Ricardo acredita que as campanhas e reportagens que destacam a baía como "esgoto" e "latrina" dão a sensação de caso perdido à sociedade. "Eu sei que a baía está poluída. É uma das baías mais poluídas do mundo, não se pode negar. Mas eu quis olhar o copo meio cheio. Cheio de vida. Acredito que assim há mais chances de conseguir o apoio da população para lutar pela despoluição".
Embora admita que já haja "áreas mortas", em que o oxigênio já não chega mais e cujo fundo está coberto de sacolas plásticas e lixo, o biólogo diz que a baía "não está morta, nem sepultada".
"Salvar a baía é simples. Basta que o governo faça o trabalho para o qual se propõe há anos e que já consumiu bilhões e bilhões. Impedir que esgoto não tratado chegue às águas e fiscalizar e multar as dezenas de indústrias que jogam metais pesados e outros resíduos na baía, de forma impune, sobretudo a indústria do petróleo", diz.
'Latrina'
Um dos ativistas que encabeçam campanhas e apelos pela despoluição e recuperação da baía de Guanabara e do sistema de lagos do Rio de Janeiro há quase 30 anos, o biólogo Mario Moscatelli concorda que ainda há vida nas águas mas engrossa o coro de que a baía é uma grande "latrina"."Geralmente não se consegue extinguir totalmente a vida de uma baía, a não ser em catástrofes ambientais de proporções bíblicas, como o que aconteceu no Rio Doce, em Mariana. Quando a gente diz que as águas estão podres ou que a baía está em estado terminal, é comparando com a enorme biodiversidade de 50 anos atrás", diz.

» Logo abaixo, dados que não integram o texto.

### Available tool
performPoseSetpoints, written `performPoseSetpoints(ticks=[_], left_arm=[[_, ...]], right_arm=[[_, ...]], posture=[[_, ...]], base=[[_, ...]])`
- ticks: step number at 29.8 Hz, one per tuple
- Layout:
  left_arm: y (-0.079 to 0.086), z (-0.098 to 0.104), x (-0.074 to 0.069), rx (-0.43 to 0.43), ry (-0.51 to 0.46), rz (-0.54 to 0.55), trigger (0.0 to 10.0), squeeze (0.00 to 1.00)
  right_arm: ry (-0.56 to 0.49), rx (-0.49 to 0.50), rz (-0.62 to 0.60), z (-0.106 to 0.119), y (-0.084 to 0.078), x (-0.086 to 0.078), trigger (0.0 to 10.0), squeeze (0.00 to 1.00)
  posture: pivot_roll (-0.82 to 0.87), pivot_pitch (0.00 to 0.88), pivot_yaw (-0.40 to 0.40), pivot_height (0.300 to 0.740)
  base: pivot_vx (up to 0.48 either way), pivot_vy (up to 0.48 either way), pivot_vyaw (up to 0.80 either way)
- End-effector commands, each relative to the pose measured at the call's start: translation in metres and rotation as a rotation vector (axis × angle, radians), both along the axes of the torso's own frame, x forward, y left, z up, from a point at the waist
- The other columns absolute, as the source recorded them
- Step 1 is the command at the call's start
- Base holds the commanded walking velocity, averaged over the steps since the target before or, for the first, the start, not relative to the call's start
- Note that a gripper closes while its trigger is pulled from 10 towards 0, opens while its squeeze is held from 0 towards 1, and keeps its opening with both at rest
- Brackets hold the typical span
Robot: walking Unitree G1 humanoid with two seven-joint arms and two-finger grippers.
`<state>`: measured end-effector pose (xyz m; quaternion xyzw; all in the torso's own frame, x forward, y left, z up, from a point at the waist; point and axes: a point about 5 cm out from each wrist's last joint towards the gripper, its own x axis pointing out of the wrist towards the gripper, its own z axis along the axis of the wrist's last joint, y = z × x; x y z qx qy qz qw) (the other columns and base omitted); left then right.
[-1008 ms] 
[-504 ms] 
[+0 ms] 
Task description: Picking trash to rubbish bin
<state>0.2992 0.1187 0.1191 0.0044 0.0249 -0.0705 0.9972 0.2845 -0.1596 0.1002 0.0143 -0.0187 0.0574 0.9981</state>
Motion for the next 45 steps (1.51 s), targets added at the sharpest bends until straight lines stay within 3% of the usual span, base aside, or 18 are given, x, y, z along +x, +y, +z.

Questionado sobre as espécies encontradas por Gomes em suas imagens submarinas, Moscatelli, que há anos faz imagens aéreas da baía e das praias do Rio de Janeiro e identifica manchas de esgoto e dejetos, admite que há vida remanescente mas relativiza a "boa notícia".
"Não se pode dizer que a baía está 100% morta. Agora, as espécies remanescentes são as últimas, prestes a apagar as luzes antes de saírem da festa. Do ponto de vista ecológica, da variedade e da biodiversidade, está praticamente morta, sim. A cada tentativa da natureza de se restabelecer ela toma mais porrada de lixo, esgoto, e produtos químicos", avalia.
Apesar de conduzir um trabalho justamente na linha contrária, de ressaltar a degradação, Moscatelli vê com bons olhos a iniciativa do documentarista. "Eu acho maravilhoso, até porque todos os trabalhos em favor da baía e das lagoas são bem-vindos e é fundamental que mais pessoas se interessem por isso", indica.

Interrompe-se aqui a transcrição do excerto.